Return the whole listing exactly, omitting the pictures.

Top of SUPPLIED INFORMATION

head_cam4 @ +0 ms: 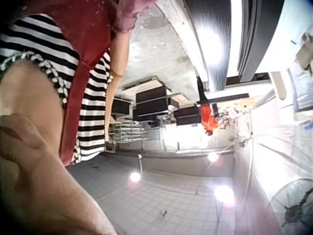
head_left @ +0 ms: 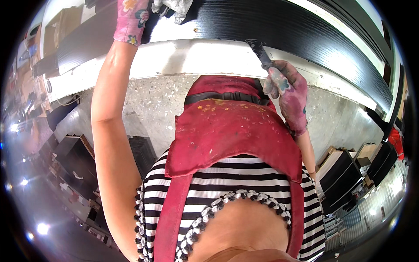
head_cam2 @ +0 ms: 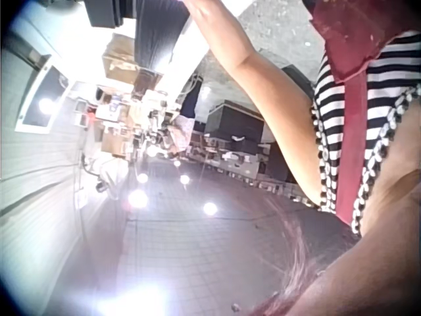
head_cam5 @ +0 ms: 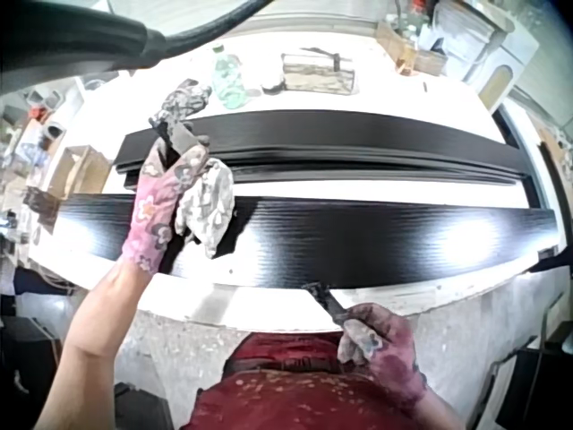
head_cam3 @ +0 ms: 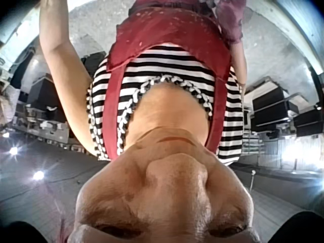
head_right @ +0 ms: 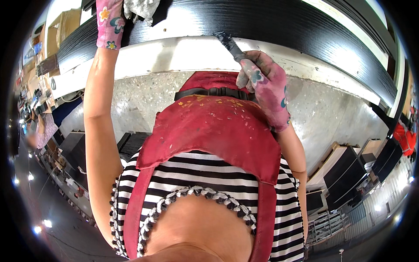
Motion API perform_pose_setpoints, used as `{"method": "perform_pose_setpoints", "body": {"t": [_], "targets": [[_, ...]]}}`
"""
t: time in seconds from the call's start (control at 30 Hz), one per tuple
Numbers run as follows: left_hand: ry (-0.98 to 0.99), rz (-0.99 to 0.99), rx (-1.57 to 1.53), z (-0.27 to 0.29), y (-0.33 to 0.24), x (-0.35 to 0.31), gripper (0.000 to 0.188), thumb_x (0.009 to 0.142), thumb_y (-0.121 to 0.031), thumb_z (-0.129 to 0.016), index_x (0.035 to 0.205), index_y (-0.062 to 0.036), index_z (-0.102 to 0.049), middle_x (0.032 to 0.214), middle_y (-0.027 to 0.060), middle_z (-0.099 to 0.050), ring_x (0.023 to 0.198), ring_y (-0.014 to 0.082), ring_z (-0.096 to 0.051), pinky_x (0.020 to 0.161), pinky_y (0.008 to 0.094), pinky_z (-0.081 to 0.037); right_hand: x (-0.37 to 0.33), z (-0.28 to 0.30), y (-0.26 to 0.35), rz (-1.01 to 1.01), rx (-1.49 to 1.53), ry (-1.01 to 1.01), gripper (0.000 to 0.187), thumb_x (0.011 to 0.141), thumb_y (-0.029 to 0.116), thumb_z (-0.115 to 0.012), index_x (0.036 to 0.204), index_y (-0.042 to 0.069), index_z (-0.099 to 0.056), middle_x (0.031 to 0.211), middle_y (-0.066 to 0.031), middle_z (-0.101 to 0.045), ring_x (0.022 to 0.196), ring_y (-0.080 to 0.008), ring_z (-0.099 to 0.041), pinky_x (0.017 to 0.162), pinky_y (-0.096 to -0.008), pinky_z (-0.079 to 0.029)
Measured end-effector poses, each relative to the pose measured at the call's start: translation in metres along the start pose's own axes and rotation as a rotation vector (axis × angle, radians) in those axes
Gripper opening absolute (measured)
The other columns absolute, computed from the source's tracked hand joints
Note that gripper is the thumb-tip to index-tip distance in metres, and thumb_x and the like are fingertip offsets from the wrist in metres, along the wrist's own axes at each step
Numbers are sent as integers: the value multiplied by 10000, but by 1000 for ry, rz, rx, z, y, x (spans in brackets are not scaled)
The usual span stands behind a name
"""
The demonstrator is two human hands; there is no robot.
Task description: The person applies dark stain to a long, curved wooden panel using a brush and wipes the surface with a cloth. The person repeatedly applies stain and wipes the panel, working along its length.
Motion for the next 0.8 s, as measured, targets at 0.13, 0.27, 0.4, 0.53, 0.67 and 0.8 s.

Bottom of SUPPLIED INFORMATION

- [TASK OUTPUT]
head_cam4 @ +0 ms: 
head_left @ +0 ms: 
head_cam2 @ +0 ms: 
head_cam5 @ +0 ms: 
head_cam3 @ +0 ms: 
head_right @ +0 ms: 
Motion API perform_pose_setpoints, used as `{"method": "perform_pose_setpoints", "body": {"t": [_], "targets": [[_, ...]]}}`
"""
t: time in seconds from the call's start (control at 30 Hz), one per tuple
Numbers run as follows: left_hand: ry (-0.98 to 0.99), rz (-0.99 to 0.99), rx (-1.57 to 1.53), z (-0.27 to 0.29), y (-0.33 to 0.24), x (-0.35 to 0.31), gripper (0.000 to 0.188), thumb_x (0.009 to 0.142), thumb_y (-0.121 to 0.031), thumb_z (-0.129 to 0.016), index_x (0.035 to 0.205), index_y (-0.062 to 0.036), index_z (-0.102 to 0.049), middle_x (0.032 to 0.214), middle_y (-0.027 to 0.060), middle_z (-0.099 to 0.050), ring_x (0.023 to 0.198), ring_y (-0.014 to 0.082), ring_z (-0.096 to 0.051), pinky_x (0.020 to 0.161), pinky_y (0.008 to 0.094), pinky_z (-0.081 to 0.037); right_hand: x (-0.37 to 0.33), z (-0.28 to 0.30), y (-0.26 to 0.35), rz (-1.01 to 1.01), rx (-1.49 to 1.53), ry (-1.01 to 1.01), gripper (0.000 to 0.187), thumb_x (0.011 to 0.141), thumb_y (-0.029 to 0.116), thumb_z (-0.115 to 0.012), index_x (0.036 to 0.204), index_y (-0.042 to 0.069), index_z (-0.099 to 0.056), middle_x (0.031 to 0.211), middle_y (-0.066 to 0.031), middle_z (-0.101 to 0.045), ring_x (0.022 to 0.196), ring_y (-0.080 to 0.008), ring_z (-0.099 to 0.041), pinky_x (0.017 to 0.162), pinky_y (-0.096 to -0.008), pinky_z (-0.079 to 0.029)
Measured end-effector poses, each relative to the pose measured at the call's start: translation in metres along the start pose's own axes and rotation as a rotation vector (axis × angle, radians) in those axes
Gripper opening absolute (measured)
The other columns absolute, computed from the source's tracked hand joints
Note that gripper is the thumb-tip to index-tip distance in metres, and thumb_x and the like are fingertip offsets from the wrist in metres, along the wrist's own axes at each step
Numbers are sent as integers: the value multiplied by 10000, but by 1000 for ry, rz, rx, z, y, x (spans in brackets are not scaled)
The usual span stands behind a name
"""
The demonstrator is two human hands; there is no robot.
Task description: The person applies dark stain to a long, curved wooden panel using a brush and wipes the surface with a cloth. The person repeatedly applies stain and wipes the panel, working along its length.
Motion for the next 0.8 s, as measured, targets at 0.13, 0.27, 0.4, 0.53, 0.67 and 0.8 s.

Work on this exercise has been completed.